At the same time, the government ignored Dodon’s ban in 6 September 2017 for Moldova National Army’s soldiers to participate in the international military training Rapid Trident 2017 that took place in Ukraine in 7 – 23 September 2017.
Despite the public statements, announced during these disagreements, Dodon, due to this restricted power, could not make the government and Parliament to listen to his opinion. In 27 March 2017, Dodon announced to organize a consultative referendum that will take place in 24 September 2017, that anticipated the increase in Presidential power, giving him the right to dismiss the Parliament and announce emergency Parliamentary election.
However, in 27 July 2017, Moldova’s Constitutional Court announced that this order made by Dodon is illegal.
Dodon’s possibilities to influence Moldova’s internal processes were decreased by 20 October 2017 decision made by the Constitutional Court that defined, in cases, when the President has twice rejected the moved laws by the government or Parliament, the Prime Minister of the Chairman of the Parliament can temporarily hold the President’s authority to approve the law.
As a result of the parliamentary elections held on February 24, 2019, an internal political crisis arose in the country, which was aggravated by the fact that three political forces with mutually exclusive ideologies won the most support.

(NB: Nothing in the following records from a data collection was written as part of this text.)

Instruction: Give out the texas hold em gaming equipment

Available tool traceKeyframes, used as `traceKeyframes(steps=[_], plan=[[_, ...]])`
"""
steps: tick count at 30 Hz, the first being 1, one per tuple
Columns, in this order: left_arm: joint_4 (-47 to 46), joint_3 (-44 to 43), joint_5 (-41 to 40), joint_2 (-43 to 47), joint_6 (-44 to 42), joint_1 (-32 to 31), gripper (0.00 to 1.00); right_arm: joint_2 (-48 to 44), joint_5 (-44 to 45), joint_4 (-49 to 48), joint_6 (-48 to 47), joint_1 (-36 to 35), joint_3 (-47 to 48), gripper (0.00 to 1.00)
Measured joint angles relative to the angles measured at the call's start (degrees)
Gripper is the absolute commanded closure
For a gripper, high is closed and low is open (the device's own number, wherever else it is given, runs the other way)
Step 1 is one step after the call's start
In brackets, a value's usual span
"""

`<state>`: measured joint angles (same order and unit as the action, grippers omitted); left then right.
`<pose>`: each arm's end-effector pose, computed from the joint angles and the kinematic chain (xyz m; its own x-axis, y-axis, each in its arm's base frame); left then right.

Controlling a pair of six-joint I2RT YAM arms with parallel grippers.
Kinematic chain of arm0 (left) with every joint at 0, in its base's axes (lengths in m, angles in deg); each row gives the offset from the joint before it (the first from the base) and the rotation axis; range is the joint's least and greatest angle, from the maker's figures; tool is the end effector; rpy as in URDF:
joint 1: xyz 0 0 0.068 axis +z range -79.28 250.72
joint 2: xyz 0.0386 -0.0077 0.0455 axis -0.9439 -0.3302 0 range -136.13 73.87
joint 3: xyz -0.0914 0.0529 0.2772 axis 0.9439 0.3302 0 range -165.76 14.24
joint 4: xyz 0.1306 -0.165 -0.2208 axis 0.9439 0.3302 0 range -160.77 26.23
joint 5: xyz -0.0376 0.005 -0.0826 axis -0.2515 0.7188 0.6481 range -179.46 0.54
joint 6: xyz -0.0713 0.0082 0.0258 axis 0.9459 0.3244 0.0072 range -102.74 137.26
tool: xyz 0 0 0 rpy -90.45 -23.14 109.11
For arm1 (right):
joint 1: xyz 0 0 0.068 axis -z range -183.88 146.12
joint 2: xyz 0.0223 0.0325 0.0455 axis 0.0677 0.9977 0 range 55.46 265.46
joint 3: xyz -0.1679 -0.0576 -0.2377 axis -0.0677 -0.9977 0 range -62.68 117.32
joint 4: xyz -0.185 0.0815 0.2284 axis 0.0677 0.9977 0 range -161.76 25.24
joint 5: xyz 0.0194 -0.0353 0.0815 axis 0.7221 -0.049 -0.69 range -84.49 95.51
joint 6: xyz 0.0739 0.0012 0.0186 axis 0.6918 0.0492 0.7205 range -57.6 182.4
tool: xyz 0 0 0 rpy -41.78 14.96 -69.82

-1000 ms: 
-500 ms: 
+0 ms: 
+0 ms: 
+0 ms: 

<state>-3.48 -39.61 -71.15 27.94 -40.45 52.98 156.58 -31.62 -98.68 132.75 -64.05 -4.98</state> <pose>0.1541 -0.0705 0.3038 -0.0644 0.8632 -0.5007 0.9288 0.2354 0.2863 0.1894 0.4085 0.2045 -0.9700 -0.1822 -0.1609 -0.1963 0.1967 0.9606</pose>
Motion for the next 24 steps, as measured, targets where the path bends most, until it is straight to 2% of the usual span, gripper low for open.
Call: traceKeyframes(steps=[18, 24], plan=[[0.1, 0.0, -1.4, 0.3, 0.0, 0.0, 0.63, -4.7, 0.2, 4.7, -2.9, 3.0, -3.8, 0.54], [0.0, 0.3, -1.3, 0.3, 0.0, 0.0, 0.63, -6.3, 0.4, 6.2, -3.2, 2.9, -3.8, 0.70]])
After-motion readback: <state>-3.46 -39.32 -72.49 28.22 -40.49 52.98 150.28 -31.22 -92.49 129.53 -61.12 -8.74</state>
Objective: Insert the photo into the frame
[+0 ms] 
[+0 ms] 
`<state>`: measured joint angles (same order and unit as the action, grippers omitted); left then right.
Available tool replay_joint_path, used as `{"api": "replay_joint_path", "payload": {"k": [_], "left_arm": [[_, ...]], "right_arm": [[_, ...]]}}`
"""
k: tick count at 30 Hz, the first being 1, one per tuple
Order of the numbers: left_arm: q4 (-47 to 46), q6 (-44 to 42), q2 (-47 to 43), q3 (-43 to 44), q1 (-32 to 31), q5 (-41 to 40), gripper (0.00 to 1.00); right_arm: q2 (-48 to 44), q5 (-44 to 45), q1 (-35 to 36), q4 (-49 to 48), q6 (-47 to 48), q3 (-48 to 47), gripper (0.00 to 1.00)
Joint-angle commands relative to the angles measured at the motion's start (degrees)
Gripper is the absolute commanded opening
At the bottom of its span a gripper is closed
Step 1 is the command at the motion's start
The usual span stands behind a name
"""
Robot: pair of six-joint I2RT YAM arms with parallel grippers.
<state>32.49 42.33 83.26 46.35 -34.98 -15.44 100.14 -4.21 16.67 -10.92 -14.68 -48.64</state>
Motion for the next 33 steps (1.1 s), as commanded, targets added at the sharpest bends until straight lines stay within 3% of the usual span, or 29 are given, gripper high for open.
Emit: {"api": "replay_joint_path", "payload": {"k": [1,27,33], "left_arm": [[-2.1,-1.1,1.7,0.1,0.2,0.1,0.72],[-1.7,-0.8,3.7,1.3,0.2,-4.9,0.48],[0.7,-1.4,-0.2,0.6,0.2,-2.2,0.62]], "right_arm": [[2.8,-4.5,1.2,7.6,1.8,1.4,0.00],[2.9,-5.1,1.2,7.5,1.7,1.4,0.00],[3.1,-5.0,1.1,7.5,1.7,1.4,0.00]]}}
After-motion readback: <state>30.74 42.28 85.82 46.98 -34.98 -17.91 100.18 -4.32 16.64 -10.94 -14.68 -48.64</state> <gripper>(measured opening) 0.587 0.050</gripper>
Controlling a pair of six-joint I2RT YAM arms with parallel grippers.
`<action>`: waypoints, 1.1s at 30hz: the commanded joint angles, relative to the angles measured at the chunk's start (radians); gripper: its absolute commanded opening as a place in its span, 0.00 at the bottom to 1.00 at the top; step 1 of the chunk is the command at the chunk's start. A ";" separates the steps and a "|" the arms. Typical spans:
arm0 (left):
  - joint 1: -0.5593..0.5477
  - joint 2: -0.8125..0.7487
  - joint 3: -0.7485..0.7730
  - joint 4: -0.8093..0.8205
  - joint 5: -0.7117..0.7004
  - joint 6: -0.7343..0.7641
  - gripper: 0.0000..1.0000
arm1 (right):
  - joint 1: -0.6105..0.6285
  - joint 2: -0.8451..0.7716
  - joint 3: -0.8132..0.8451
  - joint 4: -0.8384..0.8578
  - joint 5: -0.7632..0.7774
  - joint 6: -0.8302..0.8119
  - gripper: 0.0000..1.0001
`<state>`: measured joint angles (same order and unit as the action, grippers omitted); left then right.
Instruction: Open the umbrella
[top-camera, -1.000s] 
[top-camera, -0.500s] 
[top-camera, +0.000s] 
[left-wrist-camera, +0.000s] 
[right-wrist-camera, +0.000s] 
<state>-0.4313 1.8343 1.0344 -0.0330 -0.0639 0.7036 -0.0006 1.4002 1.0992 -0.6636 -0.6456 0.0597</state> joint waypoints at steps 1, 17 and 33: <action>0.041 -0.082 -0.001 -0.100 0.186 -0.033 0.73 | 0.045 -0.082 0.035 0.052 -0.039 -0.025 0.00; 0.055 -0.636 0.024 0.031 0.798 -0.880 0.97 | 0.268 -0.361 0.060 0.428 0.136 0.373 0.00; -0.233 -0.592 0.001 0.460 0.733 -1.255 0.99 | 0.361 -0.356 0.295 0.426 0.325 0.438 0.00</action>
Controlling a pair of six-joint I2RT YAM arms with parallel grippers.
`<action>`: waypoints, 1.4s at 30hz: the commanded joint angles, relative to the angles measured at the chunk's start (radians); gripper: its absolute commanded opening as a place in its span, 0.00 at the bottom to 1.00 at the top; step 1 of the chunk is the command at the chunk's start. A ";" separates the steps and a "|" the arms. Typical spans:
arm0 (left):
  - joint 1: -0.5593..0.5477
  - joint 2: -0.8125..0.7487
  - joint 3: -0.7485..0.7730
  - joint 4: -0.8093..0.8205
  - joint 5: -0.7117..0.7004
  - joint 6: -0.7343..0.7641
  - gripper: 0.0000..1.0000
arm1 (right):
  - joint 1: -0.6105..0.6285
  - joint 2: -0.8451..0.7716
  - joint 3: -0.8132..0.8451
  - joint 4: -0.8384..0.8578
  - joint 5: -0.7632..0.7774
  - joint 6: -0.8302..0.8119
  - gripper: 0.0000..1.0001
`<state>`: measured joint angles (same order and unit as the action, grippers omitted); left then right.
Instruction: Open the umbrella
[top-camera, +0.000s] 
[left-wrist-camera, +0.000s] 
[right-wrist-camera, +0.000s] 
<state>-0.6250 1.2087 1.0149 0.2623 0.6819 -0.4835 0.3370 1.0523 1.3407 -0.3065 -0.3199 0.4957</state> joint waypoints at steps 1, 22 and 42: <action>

Namely, the largest representation in parliament (35 seats) was won by the pro-Kremlin Socialist Party, while 30 seats were won by the former ruling Democratic Party, which formally advocated Moldova's EU integration tycoons and their close ties with the country’s most influential tycoon Vlad Plahotnyuk was made it “toxic” to other potential partners of coalition. Another 26 parliamentary seats were won by the pro-Western party bloc ACUM, which had expressed a decision during the pre-election period not to form a coalition with the Democratic Party.
In these circumstances, after the active intervention of the EU, the USA and Russia, a coalition of the Socialist Party and the ACUM was formed in Moldova in June 2019, resulted to V.Plahotnyuk's escape from the country. Considering the ideological contradictions between the Socialist Party and ACUM, this coalition existed only for six months, but on November 13, 2019, the informal Socialist Party leader I.Dodon came up with the idea of forming a technocratic government. On November 14, 2019, the Socialist Party and the Democratic Party, weakened as a result of V.Plahotnyuk’s escape from the state, voted for this government proposed by I.Dodon. On March 16, 2020, the Socialist and Democratic Party signed an agreement to form a official coalition.